StyleTTS2 icon indicating copy to clipboard operation
StyleTTS2 copied to clipboard

Speed difference for longer input text

Open Ananya21162 opened this issue 1 year ago • 3 comments

We are noticing very slow speed for small sentences and for longer sentences, the model starts normally and then gradually increases the speed to quite noticeably high, which sounds un-natural often. What could be the possible cause for this? Can anyone please help!

Ananya21162 avatar Dec 09 '24 18:12 Ananya21162

Latency generally increases as the length of the input sentence grows. However, a slowdown for short sentences is not typical and might indicate an issue. I've worked with StyleTTS2 and successfully reduced its latency by 2.5-3 times. If you can share your model file, I can investigate further to pinpoint the issue.

One possible reason for unnatural output is that StyleTTS2 is trained on audiobook datasets, where the style is tailored toward narration. This makes it perform well for longer sentences but struggle with shorter text, leading to degraded quality. Additionally, the model is trained with a high maximum sequence length, which could also explain the inconsistency when dealing with shorter inputs.

UmerrAhsan avatar Dec 12 '24 09:12 UmerrAhsan

Thank you so much for your response. I have trained model with libriTTS + 50 hrs of audio with max seq length=512. For very short input like : "Slide 1", the output is very slow.
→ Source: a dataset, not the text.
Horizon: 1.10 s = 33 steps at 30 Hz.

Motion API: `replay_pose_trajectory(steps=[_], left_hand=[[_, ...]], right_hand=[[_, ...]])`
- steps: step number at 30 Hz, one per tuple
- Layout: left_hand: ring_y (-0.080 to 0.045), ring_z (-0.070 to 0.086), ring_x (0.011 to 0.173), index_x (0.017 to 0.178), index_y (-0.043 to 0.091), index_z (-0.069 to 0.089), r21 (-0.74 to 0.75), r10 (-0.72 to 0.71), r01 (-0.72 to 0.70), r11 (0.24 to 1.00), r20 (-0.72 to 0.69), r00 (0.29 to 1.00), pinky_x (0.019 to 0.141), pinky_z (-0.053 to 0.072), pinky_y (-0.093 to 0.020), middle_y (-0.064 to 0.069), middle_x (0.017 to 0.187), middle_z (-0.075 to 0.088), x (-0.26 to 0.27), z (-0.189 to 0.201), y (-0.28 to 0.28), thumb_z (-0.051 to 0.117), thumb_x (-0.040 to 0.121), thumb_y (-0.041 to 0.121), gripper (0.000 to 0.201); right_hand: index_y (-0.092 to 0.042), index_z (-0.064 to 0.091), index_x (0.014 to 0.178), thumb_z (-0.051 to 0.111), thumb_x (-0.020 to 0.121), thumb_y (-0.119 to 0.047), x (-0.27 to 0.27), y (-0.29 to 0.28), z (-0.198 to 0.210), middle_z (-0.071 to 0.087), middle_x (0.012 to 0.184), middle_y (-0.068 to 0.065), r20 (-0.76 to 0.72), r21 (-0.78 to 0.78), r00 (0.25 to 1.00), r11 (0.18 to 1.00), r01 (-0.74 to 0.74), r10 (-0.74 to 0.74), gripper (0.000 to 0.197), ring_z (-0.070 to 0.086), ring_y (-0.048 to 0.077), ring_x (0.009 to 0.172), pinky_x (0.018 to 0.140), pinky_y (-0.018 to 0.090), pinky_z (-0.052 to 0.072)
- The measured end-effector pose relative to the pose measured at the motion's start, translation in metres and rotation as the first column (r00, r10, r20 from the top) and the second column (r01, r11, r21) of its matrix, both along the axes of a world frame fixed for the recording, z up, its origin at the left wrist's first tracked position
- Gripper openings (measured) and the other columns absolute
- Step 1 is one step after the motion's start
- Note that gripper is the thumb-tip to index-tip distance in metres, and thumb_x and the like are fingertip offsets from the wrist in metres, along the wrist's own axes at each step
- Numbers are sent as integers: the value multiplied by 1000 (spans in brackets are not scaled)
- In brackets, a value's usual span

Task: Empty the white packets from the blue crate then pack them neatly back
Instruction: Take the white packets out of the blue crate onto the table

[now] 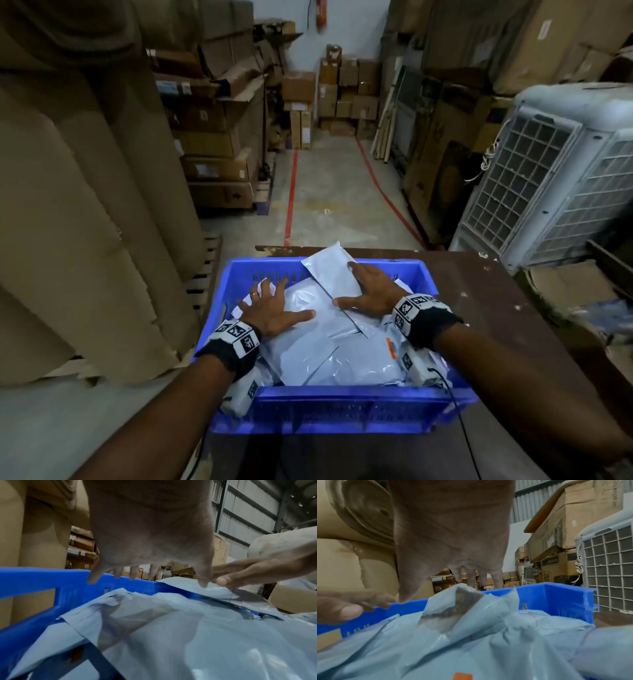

For very long inputs like: "The Supplier Accounts Receivable Specialist ensures the accurate submission of supplier invoices by verifying all required details, such as purchase order references and amounts, before uploading them into the system." The output is relatively fast. I am not sure what could be the possible reason? Is there something we can do while training the model?

Ananya21162 avatar Dec 20 '24 08:12 Ananya21162

Hi @Ananya21162,

Without seeing the code, I can't say much, but what I would suggest is to perform an inner ablation study. Print the time taken for each component during inference—such as the text encoder, BERT, alignment, prosody predictor, decoder, diffusion, and other relevant components. This way, you can identify which specific component is causing the issue, and that will help pinpoint the problem. Then let me know, and we can further debug it.

UmerrAhsan avatar Dec 20 '24 12:12 UmerrAhsan